Wednesday, May 28, 2008

CIRM Lagging on Budget Preparation

The California stem cell agency is only one month away from a new budget year, but it has not yet presented to its directors a spending plan for the next 12 months.

This afternoon's meeting of the agency's Governance Subcommittee would have been a good time to offer the proposed budget. That would allow CIRM's directors to make suggestions for revisions and raise questions that might take time to answer.

Presumably CIRM President Alan Trounson will offer a spending plan in time for the June 26 board of directors meetings, but that will come only a few days before the financial year begins on July 1.

While it is too late to present a budget to the Governance Subcommittee, CIRM directors certainly can offer suggestions today about the type of information that they would like to see in the budget proposal, including a bit longer perspective than just the next 12 months.

Some possible questions to be addressed include:

Does CIRM plan to bring its staffing up to the limit of 50 over the next three years? If not, why not? (CIRM directors have repeatedly expressed concern about staff burnout and overwork. The agency has also has lost a substantial number of employees since its inception, including 25 percent in a two-month period last year.)
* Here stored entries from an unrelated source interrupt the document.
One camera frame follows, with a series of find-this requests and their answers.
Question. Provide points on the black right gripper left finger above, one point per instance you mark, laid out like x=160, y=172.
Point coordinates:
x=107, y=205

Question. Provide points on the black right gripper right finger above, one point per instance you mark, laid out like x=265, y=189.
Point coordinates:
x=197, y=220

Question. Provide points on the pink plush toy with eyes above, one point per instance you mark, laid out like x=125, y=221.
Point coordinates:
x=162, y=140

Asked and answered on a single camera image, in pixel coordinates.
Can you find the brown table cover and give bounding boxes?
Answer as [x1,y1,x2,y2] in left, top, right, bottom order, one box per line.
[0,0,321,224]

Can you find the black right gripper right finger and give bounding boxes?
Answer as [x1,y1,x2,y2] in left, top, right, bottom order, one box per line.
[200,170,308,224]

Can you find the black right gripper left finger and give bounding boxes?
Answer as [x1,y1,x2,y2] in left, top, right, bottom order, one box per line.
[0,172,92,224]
What is the anticipated impact of the Prop. 71 spending cap on operations over the next 10 years? Are there steps that need to be taken now to avoid a financial crunch later when less flexibility may exist?
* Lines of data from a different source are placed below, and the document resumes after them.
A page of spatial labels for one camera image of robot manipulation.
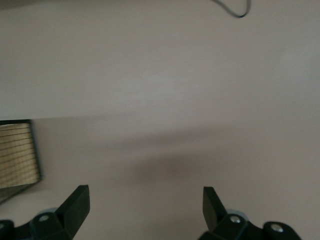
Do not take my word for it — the black wire rack wooden top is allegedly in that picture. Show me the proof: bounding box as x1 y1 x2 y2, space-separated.
0 119 44 202

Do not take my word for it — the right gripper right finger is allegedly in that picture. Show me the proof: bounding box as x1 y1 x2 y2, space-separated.
199 186 264 240

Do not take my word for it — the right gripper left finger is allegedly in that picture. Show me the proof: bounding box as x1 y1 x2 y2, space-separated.
29 184 91 240

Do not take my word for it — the thin black looped cable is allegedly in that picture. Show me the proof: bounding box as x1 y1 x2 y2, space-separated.
211 0 251 19

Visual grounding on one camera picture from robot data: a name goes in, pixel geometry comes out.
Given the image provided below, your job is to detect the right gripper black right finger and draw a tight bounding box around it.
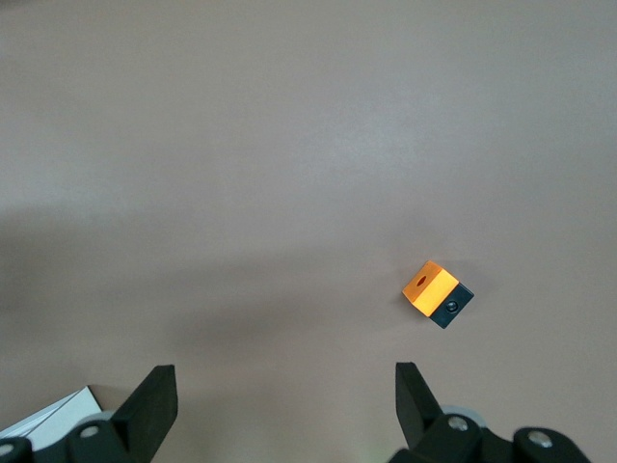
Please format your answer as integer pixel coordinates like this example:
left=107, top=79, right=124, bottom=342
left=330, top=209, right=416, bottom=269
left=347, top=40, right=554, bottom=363
left=394, top=360, right=595, bottom=463

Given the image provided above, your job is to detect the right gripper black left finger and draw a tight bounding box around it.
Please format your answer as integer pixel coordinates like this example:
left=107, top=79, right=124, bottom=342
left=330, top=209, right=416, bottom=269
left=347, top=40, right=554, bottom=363
left=0, top=364, right=178, bottom=463

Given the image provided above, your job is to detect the white drawer cabinet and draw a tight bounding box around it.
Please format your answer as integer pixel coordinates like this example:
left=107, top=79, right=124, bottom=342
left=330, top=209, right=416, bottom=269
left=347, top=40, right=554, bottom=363
left=0, top=384, right=106, bottom=452

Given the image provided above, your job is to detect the orange box with black base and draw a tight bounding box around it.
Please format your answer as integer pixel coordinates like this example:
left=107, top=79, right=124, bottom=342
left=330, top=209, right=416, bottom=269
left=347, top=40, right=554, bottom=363
left=401, top=259, right=476, bottom=332
Given the heavy reliance on outside contracting, are steps being taken to assure that the staff, which is trained mainly in scientific matters, performs well in selecting and monitoring contractors? What steps are being taken to assure that outside contractors do not have conflicts of interest that could motivate them improperly? Do the proposed $500 million biotech lending program and administration of the $1.1 billion lab construction effort pose special oversight issues?

What steps are being taken to avoid overruns linked to outside contracts, such as the apparent overrun on the grants management contract with Grantium of Ottowa, Canada. (Directors were assured last October that the complete cost of the three-year contract would be $757,000. Recently, CIRM posted an $85,000 RFP for a consultant to help with work on the program. We asked CIRM on May 15 about the need for the consultant. We have received no response to that question.)

Obviously other budget issues need to be addressed as well. But we would hope that Trounson and his tiny 26-person staff would begin to publicly address some of these issues soon.